Perfectionism causes you to delay taking action or to take forever to complete something because of constant revisions and excessive planning.
This kind of procrastination is based on the fear that if something you do is not good enough, YOU aren’t good enough.
The cure for this is to separate your identity and sense of self-confidence from your performance, even when you do something well. This will take the edge off of perfectionism and keep it from paralyzing you.
Cause #5: Too Many Options
You might have heard this saying: “If you chase after two rabbits you lose them both.”
If you’re someone who has diverse interests, you’ll struggle with procrastination until you learn to make and cultivate a certain degree of selective ignorance in your life.
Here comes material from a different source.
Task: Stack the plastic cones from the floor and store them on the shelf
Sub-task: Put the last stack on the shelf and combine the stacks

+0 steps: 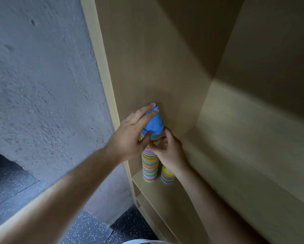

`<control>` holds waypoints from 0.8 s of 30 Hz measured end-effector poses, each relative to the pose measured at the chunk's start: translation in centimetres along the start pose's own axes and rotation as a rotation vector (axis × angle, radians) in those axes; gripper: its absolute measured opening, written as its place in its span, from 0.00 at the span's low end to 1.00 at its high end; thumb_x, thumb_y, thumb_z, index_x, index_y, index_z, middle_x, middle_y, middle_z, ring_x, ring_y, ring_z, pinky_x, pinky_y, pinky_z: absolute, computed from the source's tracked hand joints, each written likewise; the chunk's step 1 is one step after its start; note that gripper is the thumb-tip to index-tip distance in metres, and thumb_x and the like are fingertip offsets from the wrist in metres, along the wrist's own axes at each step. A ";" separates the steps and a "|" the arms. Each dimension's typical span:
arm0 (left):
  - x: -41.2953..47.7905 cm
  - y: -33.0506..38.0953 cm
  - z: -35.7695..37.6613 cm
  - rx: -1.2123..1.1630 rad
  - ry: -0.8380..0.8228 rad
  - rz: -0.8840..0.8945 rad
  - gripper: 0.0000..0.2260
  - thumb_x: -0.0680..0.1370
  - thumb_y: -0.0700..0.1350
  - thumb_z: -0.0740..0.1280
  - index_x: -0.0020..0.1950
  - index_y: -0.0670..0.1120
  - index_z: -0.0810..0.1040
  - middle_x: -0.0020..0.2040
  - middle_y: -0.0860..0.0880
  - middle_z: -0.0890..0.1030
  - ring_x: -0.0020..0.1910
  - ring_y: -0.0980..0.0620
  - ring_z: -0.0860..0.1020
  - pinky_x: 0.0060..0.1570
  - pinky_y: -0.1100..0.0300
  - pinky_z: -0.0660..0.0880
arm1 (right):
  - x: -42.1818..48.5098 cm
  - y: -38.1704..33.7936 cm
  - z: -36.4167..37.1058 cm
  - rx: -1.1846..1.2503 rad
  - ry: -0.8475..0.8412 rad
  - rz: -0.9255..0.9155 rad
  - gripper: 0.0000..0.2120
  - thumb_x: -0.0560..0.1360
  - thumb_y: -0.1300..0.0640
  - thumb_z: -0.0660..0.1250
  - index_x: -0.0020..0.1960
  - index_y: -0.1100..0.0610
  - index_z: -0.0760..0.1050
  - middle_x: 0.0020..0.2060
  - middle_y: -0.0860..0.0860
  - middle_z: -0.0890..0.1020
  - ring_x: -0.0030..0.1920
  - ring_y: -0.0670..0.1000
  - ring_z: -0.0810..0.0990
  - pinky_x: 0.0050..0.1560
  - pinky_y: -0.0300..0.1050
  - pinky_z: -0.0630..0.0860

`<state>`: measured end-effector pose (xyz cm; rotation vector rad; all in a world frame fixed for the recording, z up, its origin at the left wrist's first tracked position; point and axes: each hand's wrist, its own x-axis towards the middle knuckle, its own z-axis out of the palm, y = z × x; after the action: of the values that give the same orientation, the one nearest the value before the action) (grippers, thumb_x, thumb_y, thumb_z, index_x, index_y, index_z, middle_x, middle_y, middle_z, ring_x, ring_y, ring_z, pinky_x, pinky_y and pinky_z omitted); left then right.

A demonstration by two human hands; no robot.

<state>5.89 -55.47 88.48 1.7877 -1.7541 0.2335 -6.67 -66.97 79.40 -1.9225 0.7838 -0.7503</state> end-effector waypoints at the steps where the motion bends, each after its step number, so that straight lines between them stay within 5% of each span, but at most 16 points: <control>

Too many options can cause you to get stuck in analysis paralysis and never get around to focusing on one thing only.
The cure for this is to sit down and write out all the things that are most important to you, and to start focusing your attention only on the things which you have time and energy for.
Chances are, if you do this and get to work, you’ll have time to do the less important things later. If not, at least you’ll have done something instead of being paralyzed by too many options.
Cause #6: Indecisiveness
If you’re in the habit of saying “Let me think about it” or of seeking others’ opinions for hours and hours before coming to your own decision about something, you’ve fallen into the habit of indecisiveness.
Get rid of that habit before it takes your dreams from you.
One of the most common character traits of highly effective people is that they are decisive and not influenced by the opinions of others.
The cure for this procrastination is to develop a set of criteria by which you can make all your decisions: decisions about your health, career, relationships and finances.
Having a long-term vision will help you to build decisiveness by asking yourself the question: “Which will be the best decision for helping me reach my long-term goal?”
Cause #7: Sheer Habit
Too many people buy into the myth that procrastination is a character trait which is somehow “in your blood.”
In reality, procrastination is nothing more than a habit-and like any other habit, can be broken through consistent repetition of more preferable behaviors.
If you’ve fallen into the habit of procrastination, it’s likely that there are patterns in your life with this habit.
The cure for this is to develop all of the following habits:
* Always have a written plan for something you want to achieve
* Acknowledge that now is the only time you can ever live in
* Get rid of perfectionism and accept that failure is a natural part of the learning process
* Focus on a few key goals and trust in your own wisdom instead of being swayed by the opinions of others
Now you know what you need to do. Don’t think about it-just get started.